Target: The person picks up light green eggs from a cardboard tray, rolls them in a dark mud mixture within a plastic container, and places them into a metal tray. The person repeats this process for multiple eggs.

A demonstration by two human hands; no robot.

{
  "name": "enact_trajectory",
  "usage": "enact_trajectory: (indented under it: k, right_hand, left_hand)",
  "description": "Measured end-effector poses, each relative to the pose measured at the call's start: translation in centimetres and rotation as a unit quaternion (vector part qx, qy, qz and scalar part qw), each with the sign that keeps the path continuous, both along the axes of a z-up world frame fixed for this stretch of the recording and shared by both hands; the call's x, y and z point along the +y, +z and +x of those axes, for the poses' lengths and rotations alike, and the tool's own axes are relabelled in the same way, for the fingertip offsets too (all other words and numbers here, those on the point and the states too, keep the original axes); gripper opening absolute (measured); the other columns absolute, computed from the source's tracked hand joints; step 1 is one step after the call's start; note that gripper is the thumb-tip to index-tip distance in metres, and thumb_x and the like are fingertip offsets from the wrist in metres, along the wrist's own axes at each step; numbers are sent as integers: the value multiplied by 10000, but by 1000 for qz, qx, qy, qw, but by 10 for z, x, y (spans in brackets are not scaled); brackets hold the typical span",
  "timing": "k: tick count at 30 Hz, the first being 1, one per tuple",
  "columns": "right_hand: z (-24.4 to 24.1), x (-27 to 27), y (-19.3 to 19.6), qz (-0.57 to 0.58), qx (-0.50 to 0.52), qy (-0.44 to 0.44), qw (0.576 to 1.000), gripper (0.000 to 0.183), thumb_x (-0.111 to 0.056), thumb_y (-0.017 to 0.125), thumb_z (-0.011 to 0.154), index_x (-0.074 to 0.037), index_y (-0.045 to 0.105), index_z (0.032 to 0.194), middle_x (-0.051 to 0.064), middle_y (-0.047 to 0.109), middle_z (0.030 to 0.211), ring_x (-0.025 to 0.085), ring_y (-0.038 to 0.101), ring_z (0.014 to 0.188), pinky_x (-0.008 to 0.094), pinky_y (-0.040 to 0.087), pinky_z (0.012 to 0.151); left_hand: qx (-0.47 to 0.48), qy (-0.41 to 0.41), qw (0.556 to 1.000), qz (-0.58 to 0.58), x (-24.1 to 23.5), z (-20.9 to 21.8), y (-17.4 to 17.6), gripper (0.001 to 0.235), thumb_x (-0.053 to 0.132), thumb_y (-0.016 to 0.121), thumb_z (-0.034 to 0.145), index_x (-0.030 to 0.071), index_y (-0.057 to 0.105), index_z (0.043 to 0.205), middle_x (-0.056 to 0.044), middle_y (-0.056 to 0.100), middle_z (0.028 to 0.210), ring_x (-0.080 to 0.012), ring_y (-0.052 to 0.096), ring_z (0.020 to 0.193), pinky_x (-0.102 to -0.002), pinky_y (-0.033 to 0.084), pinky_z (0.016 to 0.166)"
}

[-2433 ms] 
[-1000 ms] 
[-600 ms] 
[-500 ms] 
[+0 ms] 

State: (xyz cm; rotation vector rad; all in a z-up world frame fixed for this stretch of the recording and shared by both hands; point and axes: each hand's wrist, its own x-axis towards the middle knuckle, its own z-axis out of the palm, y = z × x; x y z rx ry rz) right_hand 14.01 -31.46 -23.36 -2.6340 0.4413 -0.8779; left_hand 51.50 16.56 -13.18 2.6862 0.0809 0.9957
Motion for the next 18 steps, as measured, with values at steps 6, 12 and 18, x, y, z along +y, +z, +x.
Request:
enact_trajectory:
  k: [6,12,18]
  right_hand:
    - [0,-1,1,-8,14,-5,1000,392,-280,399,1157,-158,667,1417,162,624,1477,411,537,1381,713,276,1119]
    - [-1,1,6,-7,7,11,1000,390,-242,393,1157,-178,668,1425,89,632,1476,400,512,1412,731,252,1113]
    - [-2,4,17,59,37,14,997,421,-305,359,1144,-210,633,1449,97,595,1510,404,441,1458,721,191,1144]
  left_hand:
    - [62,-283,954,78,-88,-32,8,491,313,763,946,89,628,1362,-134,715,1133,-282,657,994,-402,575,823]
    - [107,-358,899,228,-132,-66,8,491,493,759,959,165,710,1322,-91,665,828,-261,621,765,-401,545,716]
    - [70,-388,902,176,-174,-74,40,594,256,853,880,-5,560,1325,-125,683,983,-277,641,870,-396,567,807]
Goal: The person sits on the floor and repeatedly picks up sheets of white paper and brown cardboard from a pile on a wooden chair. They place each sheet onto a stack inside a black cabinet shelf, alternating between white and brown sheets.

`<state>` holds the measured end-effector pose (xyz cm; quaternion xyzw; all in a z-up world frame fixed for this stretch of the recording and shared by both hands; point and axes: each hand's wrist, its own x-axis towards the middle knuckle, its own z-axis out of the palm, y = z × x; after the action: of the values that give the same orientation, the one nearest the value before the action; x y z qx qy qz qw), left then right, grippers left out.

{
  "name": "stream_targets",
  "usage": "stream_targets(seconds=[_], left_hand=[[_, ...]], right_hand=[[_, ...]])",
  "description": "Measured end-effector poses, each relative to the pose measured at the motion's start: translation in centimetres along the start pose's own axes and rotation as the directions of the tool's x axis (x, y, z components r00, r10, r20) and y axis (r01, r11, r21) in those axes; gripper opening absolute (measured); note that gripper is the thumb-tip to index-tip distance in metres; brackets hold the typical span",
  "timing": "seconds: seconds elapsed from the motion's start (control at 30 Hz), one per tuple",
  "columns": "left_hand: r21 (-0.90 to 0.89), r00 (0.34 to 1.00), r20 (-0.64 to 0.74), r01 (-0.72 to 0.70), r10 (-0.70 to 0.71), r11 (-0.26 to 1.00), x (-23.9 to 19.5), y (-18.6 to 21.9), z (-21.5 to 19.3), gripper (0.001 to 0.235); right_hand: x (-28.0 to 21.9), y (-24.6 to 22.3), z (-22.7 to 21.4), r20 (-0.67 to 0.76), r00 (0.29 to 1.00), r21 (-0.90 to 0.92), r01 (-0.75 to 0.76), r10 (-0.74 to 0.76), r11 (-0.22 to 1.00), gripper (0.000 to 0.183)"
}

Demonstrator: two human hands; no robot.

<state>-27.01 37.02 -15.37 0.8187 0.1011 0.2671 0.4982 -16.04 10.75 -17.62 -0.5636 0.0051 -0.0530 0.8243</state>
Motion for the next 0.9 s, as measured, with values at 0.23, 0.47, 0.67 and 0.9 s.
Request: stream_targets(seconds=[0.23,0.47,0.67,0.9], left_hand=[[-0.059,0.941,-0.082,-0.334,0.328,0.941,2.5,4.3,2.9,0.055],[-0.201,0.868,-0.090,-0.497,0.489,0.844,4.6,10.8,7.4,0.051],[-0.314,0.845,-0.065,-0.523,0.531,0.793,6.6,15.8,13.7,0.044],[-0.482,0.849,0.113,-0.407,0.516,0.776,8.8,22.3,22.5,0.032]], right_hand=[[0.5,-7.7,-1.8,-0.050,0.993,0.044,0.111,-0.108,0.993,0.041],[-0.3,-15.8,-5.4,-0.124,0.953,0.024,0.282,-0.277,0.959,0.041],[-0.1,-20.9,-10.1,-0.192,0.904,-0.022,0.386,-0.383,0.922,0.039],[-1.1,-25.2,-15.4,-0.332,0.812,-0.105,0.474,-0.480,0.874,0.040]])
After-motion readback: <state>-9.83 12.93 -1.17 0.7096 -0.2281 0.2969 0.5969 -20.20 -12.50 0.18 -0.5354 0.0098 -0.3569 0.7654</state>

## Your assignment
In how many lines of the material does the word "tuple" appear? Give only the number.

## Solution to this problem
2